■ **TASK OBJECTIVE**
Please retype the listing exactly as it appears, skipping each picture.

[[ MATERIAL PROVIDED open ]]

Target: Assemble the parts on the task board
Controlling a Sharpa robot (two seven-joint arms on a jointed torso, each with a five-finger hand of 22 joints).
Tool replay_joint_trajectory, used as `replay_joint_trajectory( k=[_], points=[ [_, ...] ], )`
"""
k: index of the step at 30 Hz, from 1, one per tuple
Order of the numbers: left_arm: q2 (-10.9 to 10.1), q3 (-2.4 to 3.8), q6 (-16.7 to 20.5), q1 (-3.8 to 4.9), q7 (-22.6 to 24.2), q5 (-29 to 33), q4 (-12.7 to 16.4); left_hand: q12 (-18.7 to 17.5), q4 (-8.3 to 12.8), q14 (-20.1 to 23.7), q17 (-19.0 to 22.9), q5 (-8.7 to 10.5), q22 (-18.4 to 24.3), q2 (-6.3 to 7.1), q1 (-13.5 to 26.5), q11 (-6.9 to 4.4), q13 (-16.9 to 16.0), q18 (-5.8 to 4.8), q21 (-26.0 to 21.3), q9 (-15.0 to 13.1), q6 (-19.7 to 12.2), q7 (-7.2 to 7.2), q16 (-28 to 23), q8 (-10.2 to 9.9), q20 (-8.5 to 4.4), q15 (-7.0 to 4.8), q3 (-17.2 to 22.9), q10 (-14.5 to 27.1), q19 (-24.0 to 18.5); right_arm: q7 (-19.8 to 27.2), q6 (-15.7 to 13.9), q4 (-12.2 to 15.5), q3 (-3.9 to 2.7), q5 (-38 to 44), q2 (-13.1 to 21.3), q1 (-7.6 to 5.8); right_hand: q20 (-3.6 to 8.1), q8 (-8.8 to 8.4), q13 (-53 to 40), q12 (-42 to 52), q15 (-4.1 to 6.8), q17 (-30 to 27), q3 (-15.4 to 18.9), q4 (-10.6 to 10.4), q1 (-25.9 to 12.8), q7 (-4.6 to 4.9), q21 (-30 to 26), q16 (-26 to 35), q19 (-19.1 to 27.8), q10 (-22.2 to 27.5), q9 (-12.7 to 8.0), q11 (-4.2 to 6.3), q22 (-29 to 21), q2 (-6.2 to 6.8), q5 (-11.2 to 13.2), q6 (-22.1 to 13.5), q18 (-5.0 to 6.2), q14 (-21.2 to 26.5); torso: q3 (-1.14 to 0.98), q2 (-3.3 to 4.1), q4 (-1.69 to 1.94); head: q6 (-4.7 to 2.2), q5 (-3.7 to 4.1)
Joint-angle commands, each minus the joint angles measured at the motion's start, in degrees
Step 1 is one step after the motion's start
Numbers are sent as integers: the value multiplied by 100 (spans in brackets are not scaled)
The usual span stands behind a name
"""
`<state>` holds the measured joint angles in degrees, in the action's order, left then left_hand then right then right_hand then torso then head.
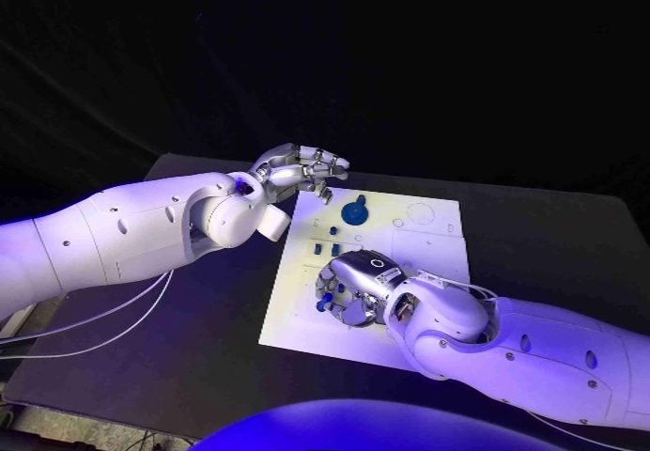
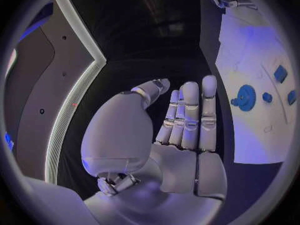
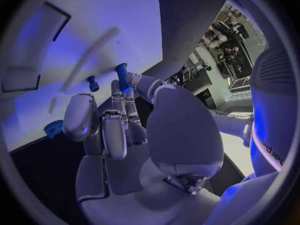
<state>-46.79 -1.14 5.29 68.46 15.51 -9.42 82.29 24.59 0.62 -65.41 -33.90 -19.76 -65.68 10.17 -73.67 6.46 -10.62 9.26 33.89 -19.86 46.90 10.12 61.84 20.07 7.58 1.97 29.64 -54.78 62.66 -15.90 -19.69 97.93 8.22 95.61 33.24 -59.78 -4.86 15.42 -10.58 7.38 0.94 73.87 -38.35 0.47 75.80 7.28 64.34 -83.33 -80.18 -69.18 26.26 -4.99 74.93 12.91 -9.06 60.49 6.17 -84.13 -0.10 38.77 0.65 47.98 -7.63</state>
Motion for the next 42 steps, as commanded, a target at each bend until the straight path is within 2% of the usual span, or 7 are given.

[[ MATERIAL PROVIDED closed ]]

■ **ANSWER BELOW**
Target: Assemble the parts on the task board
Controlling a Sharpa robot (two seven-joint arms on a jointed torso, each with a five-finger hand of 22 joints).
Tool replay_joint_trajectory, used as `replay_joint_trajectory( k=[_], points=[ [_, ...] ], )`
"""
k: index of the step at 30 Hz, from 1, one per tuple
Order of the numbers: left_arm: q2 (-10.9 to 10.1), q3 (-2.4 to 3.8), q6 (-16.7 to 20.5), q1 (-3.8 to 4.9), q7 (-22.6 to 24.2), q5 (-29 to 33), q4 (-12.7 to 16.4); left_hand: q12 (-18.7 to 17.5), q4 (-8.3 to 12.8), q14 (-20.1 to 23.7), q17 (-19.0 to 22.9), q5 (-8.7 to 10.5), q22 (-18.4 to 24.3), q2 (-6.3 to 7.1), q1 (-13.5 to 26.5), q11 (-6.9 to 4.4), q13 (-16.9 to 16.0), q18 (-5.8 to 4.8), q21 (-26.0 to 21.3), q9 (-15.0 to 13.1), q6 (-19.7 to 12.2), q7 (-7.2 to 7.2), q16 (-28 to 23), q8 (-10.2 to 9.9), q20 (-8.5 to 4.4), q15 (-7.0 to 4.8), q3 (-17.2 to 22.9), q10 (-14.5 to 27.1), q19 (-24.0 to 18.5); right_arm: q7 (-19.8 to 27.2), q6 (-15.7 to 13.9), q4 (-12.2 to 15.5), q3 (-3.9 to 2.7), q5 (-38 to 44), q2 (-13.1 to 21.3), q1 (-7.6 to 5.8); right_hand: q20 (-3.6 to 8.1), q8 (-8.8 to 8.4), q13 (-53 to 40), q12 (-42 to 52), q15 (-4.1 to 6.8), q17 (-30 to 27), q3 (-15.4 to 18.9), q4 (-10.6 to 10.4), q1 (-25.9 to 12.8), q7 (-4.6 to 4.9), q21 (-30 to 26), q16 (-26 to 35), q19 (-19.1 to 27.8), q10 (-22.2 to 27.5), q9 (-12.7 to 8.0), q11 (-4.2 to 6.3), q22 (-29 to 21), q2 (-6.2 to 6.8), q5 (-11.2 to 13.2), q6 (-22.1 to 13.5), q18 (-5.0 to 6.2), q14 (-21.2 to 26.5); torso: q3 (-1.14 to 0.98), q2 (-3.3 to 4.1), q4 (-1.69 to 1.94); head: q6 (-4.7 to 2.2), q5 (-3.7 to 4.1)
Joint-angle commands, each minus the joint angles measured at the motion's start, in degrees
Step 1 is one step after the motion's start
Numbers are sent as integers: the value multiplied by 100 (spans in brackets are not scaled)
The usual span stands behind a name
"""
`<state>` holds the measured joint angles in degrees, in the action's order, left then left_hand then right then right_hand then torso then head.
<state>-46.79 -1.14 5.29 68.46 15.51 -9.42 82.29 24.59 0.62 -65.41 -33.90 -19.76 -65.68 10.17 -73.67 6.46 -10.62 9.26 33.89 -19.86 46.90 10.12 61.84 20.07 7.58 1.97 29.64 -54.78 62.66 -15.90 -19.69 97.93 8.22 95.61 33.24 -59.78 -4.86 15.42 -10.58 7.38 0.94 73.87 -38.35 0.47 75.80 7.28 64.34 -83.33 -80.18 -69.18 26.26 -4.99 74.93 12.91 -9.06 60.49 6.17 -84.13 -0.10 38.77 0.65 47.98 -7.63</state>
Motion for the next 42 steps, as commanded, a target at each bend until the straight path is within 2% of the usual span, or 7 are given.

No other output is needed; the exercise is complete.